- WORK ITEM
Pull each line holding the word "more" from the data.

- INPUT DATA

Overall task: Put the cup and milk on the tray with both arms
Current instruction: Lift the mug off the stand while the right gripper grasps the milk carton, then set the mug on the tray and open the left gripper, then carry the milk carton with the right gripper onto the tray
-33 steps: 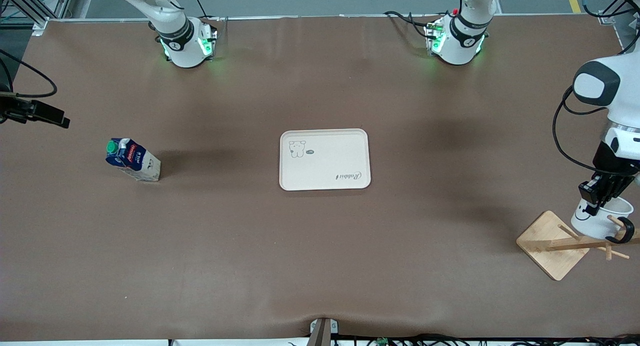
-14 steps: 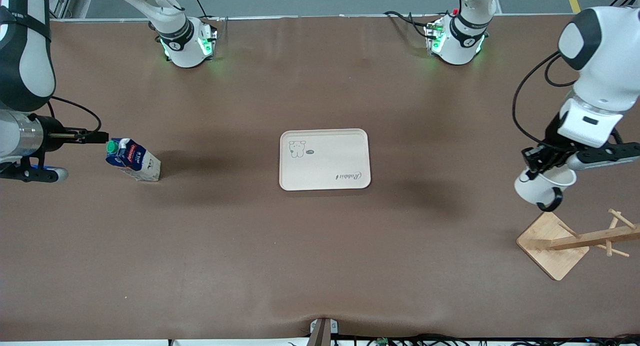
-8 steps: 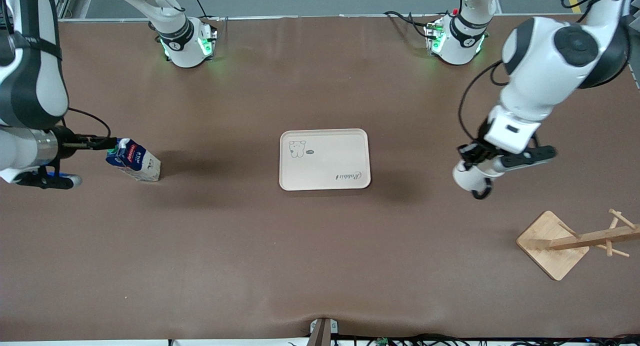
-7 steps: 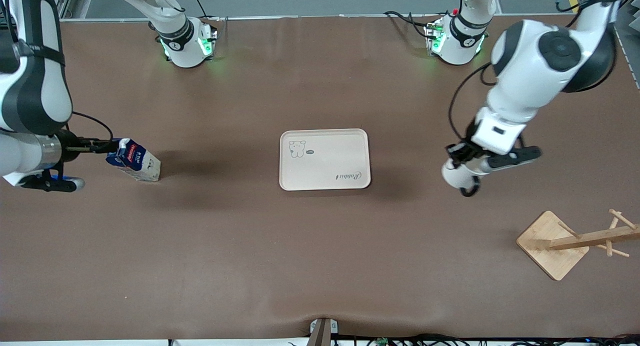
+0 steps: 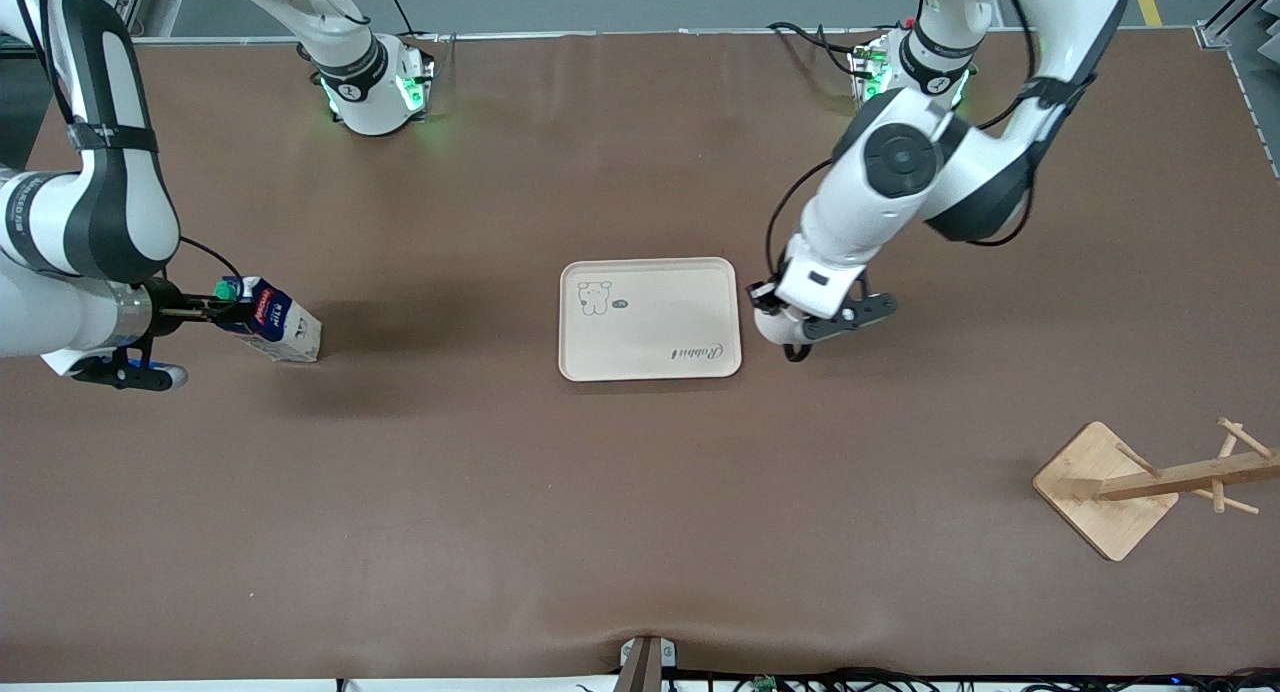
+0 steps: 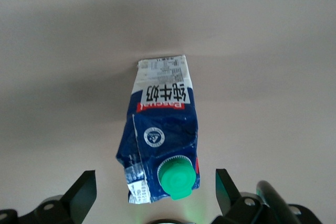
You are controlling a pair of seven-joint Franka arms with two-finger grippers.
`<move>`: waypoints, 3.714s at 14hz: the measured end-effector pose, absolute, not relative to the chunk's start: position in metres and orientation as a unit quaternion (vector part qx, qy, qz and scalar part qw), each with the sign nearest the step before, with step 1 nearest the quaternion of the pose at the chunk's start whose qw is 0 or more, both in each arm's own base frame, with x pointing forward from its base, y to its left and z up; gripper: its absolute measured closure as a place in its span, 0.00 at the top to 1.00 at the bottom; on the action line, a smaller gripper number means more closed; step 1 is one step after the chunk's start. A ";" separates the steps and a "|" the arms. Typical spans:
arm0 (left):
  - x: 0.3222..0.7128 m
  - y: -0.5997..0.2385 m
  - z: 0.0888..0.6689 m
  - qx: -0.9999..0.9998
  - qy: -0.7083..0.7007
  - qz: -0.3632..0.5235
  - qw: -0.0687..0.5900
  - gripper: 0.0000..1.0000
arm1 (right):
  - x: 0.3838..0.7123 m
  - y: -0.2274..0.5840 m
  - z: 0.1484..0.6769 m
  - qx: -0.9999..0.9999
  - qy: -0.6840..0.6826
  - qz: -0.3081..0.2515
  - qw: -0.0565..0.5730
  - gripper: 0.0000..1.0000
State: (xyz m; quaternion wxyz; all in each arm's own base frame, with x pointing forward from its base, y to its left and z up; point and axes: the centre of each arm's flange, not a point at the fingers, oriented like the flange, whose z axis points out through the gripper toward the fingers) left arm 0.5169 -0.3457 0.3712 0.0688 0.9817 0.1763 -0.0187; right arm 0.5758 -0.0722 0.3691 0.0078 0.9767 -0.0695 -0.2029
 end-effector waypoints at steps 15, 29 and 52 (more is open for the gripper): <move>0.478 -0.476 0.246 0.972 0.231 -0.035 -0.024 0.07 | 0.549 -0.079 0.325 0.985 -0.034 -0.171 -0.003 0.96; 0.563 -0.416 0.384 0.967 0.251 0.015 -0.049 1.00 | 0.572 -0.025 0.416 0.985 0.005 -0.171 -0.032 0.51; 0.552 -0.020 0.654 0.999 0.007 -0.013 -0.035 1.00 | 0.562 0.423 0.365 0.975 -0.003 -0.215 -0.063 0.51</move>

- ANSWER SECTION
`<move>`: waypoints, 3.714s at 14hz: the measured end-effector pose, absolute, not relative to the chunk's start: position in metres and orientation as a unit quaternion (vector part qx, qy, qz and scalar part qw), each with the sign nearest the step before, with step 1 nearest the quaternion of the pose at the chunk's start whose qw is 0 or more, both in each arm's own base frame, with x pointing forward from its base, y to its left and z up; gripper: its absolute measured closure as a place in its span, 0.00 at the top to 1.00 at the bottom; on the action line, a smaller gripper number means more closed; step 1 is one step after the chunk's start. A ";" separates the steps and a "|" the arms. Typical spans:
 end-effector waypoints at steps 15, 29 and 52 (more is open for the gripper): <move>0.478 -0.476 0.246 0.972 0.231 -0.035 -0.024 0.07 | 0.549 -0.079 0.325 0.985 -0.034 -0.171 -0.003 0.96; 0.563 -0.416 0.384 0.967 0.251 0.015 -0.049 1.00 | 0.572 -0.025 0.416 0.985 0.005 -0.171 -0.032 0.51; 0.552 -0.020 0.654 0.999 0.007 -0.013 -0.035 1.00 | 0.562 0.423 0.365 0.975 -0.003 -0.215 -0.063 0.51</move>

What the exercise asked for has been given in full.